So far, we've had to do any evaluation manually, just as we had to do the building of expressions manually before we constructed our parser. We know that the evaluation of (\ x y . x) first second yields first, and that the evaluation of (\ x y . y) first second yields second. We're just going to implement this logic to do this automatically.

To start, we've added a few NameSupply definitions. We use this when we perform alpha conversion, which is what we do if we have a naming collision because we accidentally used the same variable name for two different things.

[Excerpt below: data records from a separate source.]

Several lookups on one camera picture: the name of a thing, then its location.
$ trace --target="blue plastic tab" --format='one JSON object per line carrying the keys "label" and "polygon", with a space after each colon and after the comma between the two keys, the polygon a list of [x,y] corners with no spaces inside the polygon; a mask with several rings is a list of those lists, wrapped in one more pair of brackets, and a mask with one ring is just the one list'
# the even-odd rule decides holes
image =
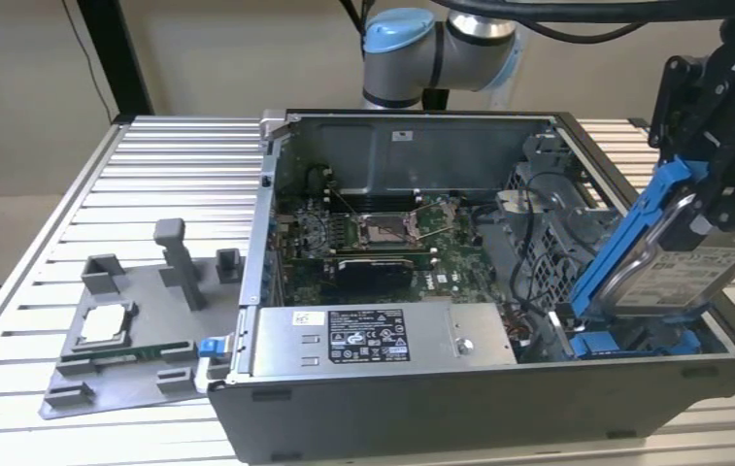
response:
{"label": "blue plastic tab", "polygon": [[698,340],[698,336],[692,330],[684,330],[680,333],[680,341],[672,348],[669,348],[669,354],[682,356],[688,354],[698,354],[700,352],[701,342]]}
{"label": "blue plastic tab", "polygon": [[433,13],[422,8],[394,8],[367,22],[365,52],[385,53],[410,45],[433,29]]}
{"label": "blue plastic tab", "polygon": [[589,308],[593,294],[624,259],[628,250],[642,232],[664,216],[664,204],[669,199],[674,185],[686,180],[698,181],[705,176],[705,162],[685,163],[680,158],[676,158],[674,161],[657,169],[652,181],[640,197],[637,197],[637,201],[617,227],[617,231],[612,235],[612,238],[609,238],[600,253],[597,253],[597,257],[590,262],[584,275],[572,288],[572,309],[577,317],[584,317],[586,312],[589,317],[602,317],[594,313],[594,311],[600,312],[598,309]]}
{"label": "blue plastic tab", "polygon": [[620,350],[609,332],[578,333],[572,340],[572,350],[577,358],[590,358],[608,355]]}
{"label": "blue plastic tab", "polygon": [[199,357],[219,357],[226,355],[226,337],[204,338],[196,348]]}

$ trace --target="slotted aluminum surface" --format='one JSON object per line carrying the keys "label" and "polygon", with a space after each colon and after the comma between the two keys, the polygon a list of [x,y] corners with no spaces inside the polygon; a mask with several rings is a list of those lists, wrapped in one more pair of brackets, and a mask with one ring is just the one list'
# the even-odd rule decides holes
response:
{"label": "slotted aluminum surface", "polygon": [[[624,120],[582,120],[641,188],[657,153]],[[0,464],[235,464],[204,399],[44,421],[36,410],[88,254],[156,263],[151,223],[180,216],[192,256],[244,249],[256,183],[255,119],[139,117],[113,127],[0,291]],[[735,283],[727,288],[735,302]],[[502,400],[502,403],[518,400]],[[503,419],[502,422],[530,422]],[[735,397],[694,405],[645,440],[371,459],[370,464],[735,464]]]}

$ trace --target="black pole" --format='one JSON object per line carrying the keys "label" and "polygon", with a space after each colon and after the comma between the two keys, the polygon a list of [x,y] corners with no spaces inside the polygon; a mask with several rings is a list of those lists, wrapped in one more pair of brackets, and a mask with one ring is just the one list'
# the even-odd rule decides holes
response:
{"label": "black pole", "polygon": [[152,115],[154,109],[117,0],[76,0],[120,115]]}
{"label": "black pole", "polygon": [[423,92],[421,92],[421,110],[445,110],[449,95],[449,89],[423,89]]}

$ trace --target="blue drive bracket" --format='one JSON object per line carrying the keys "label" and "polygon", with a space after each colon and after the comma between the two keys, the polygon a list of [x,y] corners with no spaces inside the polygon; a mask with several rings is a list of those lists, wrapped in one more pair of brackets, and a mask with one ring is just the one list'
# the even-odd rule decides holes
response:
{"label": "blue drive bracket", "polygon": [[656,348],[646,351],[620,349],[614,337],[606,331],[578,333],[572,340],[572,350],[577,359],[612,359],[621,357],[646,357],[662,354],[673,356],[697,354],[701,342],[692,330],[682,330],[674,345],[668,348]]}
{"label": "blue drive bracket", "polygon": [[707,165],[707,162],[684,162],[676,157],[654,172],[612,238],[572,288],[572,309],[577,318],[604,317],[600,306],[592,306],[593,295],[624,260],[640,235],[664,216],[664,207],[674,186],[688,180],[701,180],[707,176]]}

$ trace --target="blue latch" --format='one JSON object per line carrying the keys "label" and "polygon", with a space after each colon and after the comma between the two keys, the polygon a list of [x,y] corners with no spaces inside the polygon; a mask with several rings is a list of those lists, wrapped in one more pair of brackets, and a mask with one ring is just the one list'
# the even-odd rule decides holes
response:
{"label": "blue latch", "polygon": [[199,357],[220,357],[224,356],[227,351],[227,337],[211,337],[204,338],[199,342],[196,348],[196,355]]}

Then we have a bunch of stuff about FreeVars. A variable is either bound - that is, named in a lambda abstraction - or it is free, meaning it references. A lambda expression can only be evaluated if it contains no free vars, or equivalently, if we can provide the matching variables. So in the expression \ x y . x z, both x and y are bound (even though only x is used), while z is free. We can turn a free variable into a bound one by wrapping the full expression in a lambda abstraction with a matching name. This is where we might have naming collisions, because the free-variable-value's expression might contain variable names that are already in use in the full expression. All this FreeVars stuff helps us detect and ameliorate this.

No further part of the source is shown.